• Instructions to follow: Every line from the start of the records below to the line containing "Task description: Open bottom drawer" should be retyped exactly, that line included, and no others.

** Dataset records follows **

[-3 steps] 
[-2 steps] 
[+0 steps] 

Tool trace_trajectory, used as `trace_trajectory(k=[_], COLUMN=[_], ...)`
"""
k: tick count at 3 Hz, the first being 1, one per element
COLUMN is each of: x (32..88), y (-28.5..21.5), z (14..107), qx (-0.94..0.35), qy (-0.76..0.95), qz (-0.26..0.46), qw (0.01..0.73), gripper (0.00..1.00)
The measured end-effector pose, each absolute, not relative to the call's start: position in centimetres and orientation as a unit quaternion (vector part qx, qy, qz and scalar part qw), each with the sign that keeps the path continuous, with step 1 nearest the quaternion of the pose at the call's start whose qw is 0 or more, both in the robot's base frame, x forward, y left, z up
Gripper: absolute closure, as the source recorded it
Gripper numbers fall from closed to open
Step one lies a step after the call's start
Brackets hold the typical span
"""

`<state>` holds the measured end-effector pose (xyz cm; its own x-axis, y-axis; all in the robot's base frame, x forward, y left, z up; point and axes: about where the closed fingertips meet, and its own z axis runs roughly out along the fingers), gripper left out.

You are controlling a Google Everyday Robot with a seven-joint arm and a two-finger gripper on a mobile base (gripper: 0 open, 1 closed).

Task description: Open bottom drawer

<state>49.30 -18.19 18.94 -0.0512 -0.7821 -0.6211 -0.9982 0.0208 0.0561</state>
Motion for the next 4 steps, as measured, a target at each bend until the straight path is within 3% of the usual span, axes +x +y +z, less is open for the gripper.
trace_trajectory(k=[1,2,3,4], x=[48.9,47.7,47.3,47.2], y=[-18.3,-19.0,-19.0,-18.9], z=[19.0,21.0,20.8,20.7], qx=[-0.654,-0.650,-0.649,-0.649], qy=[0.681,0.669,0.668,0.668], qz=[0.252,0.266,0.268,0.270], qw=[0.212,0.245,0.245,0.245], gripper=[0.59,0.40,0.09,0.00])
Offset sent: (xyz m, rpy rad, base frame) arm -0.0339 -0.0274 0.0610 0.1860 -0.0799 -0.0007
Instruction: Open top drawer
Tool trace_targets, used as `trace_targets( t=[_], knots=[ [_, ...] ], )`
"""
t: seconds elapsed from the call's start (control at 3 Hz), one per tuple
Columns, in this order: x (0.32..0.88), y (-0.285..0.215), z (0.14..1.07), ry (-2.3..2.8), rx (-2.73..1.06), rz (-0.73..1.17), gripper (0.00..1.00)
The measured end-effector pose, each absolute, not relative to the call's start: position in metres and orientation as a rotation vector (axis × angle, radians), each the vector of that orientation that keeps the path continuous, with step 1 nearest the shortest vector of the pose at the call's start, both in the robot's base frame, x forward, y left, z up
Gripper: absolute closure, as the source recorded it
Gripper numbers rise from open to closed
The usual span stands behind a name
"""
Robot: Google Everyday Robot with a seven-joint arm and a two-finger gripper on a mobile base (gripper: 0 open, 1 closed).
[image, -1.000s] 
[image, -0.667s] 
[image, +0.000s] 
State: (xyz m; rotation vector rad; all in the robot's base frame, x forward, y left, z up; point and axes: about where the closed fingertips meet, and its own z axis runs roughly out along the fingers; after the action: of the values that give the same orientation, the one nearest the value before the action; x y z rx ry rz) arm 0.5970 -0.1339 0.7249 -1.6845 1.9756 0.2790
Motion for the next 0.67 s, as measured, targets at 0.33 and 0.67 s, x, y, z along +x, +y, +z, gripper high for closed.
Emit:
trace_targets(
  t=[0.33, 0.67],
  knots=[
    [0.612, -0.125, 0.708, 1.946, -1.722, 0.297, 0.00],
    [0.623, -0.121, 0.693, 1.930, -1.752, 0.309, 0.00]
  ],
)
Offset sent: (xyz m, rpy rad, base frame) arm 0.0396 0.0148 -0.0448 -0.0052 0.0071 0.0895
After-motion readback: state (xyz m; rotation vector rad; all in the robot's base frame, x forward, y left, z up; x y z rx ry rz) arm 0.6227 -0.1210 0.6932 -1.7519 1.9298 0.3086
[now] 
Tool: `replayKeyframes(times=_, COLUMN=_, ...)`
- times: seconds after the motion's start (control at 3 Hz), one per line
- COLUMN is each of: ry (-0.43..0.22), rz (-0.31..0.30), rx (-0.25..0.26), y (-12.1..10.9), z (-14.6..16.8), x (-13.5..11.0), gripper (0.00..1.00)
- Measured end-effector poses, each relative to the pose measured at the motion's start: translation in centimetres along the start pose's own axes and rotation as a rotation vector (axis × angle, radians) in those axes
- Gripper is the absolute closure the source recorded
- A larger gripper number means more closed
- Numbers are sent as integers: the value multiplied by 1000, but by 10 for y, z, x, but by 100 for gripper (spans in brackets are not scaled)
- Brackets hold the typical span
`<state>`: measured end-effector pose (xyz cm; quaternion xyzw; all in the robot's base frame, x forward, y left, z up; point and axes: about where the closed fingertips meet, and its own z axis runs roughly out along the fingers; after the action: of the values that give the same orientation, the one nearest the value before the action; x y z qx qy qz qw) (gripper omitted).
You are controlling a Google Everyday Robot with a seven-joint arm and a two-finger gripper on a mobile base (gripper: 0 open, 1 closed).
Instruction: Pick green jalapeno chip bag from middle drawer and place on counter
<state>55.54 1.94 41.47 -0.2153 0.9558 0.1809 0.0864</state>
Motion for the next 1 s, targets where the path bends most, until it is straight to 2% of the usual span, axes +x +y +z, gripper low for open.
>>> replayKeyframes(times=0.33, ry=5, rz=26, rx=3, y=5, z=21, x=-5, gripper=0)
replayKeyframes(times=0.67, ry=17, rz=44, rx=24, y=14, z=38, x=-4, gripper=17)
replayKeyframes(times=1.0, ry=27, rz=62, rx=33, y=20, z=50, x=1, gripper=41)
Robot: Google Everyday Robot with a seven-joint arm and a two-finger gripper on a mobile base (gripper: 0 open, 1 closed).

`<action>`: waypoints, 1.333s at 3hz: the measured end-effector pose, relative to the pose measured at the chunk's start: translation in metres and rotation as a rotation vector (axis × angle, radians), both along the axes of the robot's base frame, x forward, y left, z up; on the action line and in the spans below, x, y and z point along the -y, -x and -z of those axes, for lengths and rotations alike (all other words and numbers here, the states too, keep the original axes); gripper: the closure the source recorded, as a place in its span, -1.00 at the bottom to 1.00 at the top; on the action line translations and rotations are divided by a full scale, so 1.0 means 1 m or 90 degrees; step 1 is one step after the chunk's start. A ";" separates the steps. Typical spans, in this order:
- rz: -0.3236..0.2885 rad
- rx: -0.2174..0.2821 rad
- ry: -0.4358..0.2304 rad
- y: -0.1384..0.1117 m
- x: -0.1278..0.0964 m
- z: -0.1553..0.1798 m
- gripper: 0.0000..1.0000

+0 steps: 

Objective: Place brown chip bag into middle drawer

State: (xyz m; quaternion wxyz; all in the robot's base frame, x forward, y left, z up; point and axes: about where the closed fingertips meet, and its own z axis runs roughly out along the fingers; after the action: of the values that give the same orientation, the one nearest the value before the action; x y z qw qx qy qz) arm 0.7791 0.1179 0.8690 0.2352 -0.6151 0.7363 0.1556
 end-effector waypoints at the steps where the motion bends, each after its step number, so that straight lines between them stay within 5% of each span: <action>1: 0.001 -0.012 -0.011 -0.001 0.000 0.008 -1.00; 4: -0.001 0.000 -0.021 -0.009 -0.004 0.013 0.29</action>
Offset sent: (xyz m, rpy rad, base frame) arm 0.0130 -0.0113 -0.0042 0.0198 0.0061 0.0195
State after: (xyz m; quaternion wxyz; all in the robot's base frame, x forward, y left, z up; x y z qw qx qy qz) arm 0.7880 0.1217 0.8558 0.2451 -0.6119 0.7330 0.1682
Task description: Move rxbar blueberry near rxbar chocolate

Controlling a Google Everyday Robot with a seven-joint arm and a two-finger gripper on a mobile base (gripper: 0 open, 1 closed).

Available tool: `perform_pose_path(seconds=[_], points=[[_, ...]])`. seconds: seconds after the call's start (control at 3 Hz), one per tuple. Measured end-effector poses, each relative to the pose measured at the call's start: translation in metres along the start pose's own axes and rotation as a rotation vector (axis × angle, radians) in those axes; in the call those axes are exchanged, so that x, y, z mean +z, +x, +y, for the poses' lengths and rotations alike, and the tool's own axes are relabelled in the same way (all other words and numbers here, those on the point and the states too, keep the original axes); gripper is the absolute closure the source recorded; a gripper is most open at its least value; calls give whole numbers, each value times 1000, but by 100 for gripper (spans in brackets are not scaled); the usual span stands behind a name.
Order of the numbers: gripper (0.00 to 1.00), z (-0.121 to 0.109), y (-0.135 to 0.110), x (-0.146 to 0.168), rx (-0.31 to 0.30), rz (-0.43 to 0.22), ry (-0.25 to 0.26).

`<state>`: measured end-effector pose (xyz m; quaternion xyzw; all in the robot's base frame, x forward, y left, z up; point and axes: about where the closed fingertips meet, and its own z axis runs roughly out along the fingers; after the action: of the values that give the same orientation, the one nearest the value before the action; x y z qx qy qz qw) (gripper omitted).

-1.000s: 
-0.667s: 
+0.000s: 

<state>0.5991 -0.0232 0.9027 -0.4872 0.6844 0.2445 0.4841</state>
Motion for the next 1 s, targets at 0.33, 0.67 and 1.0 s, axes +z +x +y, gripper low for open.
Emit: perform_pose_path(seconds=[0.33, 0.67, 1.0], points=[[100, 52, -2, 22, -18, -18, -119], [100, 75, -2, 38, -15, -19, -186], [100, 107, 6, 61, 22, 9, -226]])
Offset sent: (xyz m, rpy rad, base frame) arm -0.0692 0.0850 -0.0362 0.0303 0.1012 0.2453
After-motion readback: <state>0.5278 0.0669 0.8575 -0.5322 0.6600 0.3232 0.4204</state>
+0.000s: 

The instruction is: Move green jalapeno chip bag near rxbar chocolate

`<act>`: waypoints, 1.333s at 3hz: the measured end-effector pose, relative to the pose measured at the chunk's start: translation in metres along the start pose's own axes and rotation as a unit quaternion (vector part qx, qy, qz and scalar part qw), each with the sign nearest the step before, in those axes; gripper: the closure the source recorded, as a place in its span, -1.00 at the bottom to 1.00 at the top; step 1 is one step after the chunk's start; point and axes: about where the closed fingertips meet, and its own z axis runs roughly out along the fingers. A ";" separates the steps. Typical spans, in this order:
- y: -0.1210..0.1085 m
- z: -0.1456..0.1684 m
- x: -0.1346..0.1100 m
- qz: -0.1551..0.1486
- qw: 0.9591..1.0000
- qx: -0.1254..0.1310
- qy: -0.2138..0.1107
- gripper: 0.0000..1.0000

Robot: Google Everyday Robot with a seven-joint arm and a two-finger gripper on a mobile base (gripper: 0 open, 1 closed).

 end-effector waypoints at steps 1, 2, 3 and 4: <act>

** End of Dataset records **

• The completed task:
[-3 steps] 
[-2 steps] 
[+0 steps] 

Tool trace_trajectory, used as `trace_trajectory(k=[_], COLUMN=[_], ...)`
"""
k: tick count at 3 Hz, the first being 1, one per element
COLUMN is each of: x (32..88), y (-28.5..21.5), z (14..107), qx (-0.94..0.35), qy (-0.76..0.95), qz (-0.26..0.46), qw (0.01..0.73), gripper (0.00..1.00)
The measured end-effector pose, each absolute, not relative to the call's start: position in centimetres and orientation as a unit quaternion (vector part qx, qy, qz and scalar part qw), each with the sign that keeps the path continuous, with step 1 nearest the quaternion of the pose at the call's start whose qw is 0 or more, both in the robot's base frame, x forward, y left, z up
Gripper: absolute closure, as the source recorded it
Gripper numbers fall from closed to open
Step one lies a step after the call's start
Brackets hold the typical span
"""

`<state>` holds the measured end-effector pose (xyz cm; its own x-axis, y-axis; all in the robot's base frame, x forward, y left, z up; point and axes: about where the closed fingertips meet, and its own z axis runs roughly out along the fingers), gripper left out.

You are controlling a Google Everyday Robot with a seven-joint arm and a two-finger gripper on a mobile base (gripper: 0 open, 1 closed).

Task description: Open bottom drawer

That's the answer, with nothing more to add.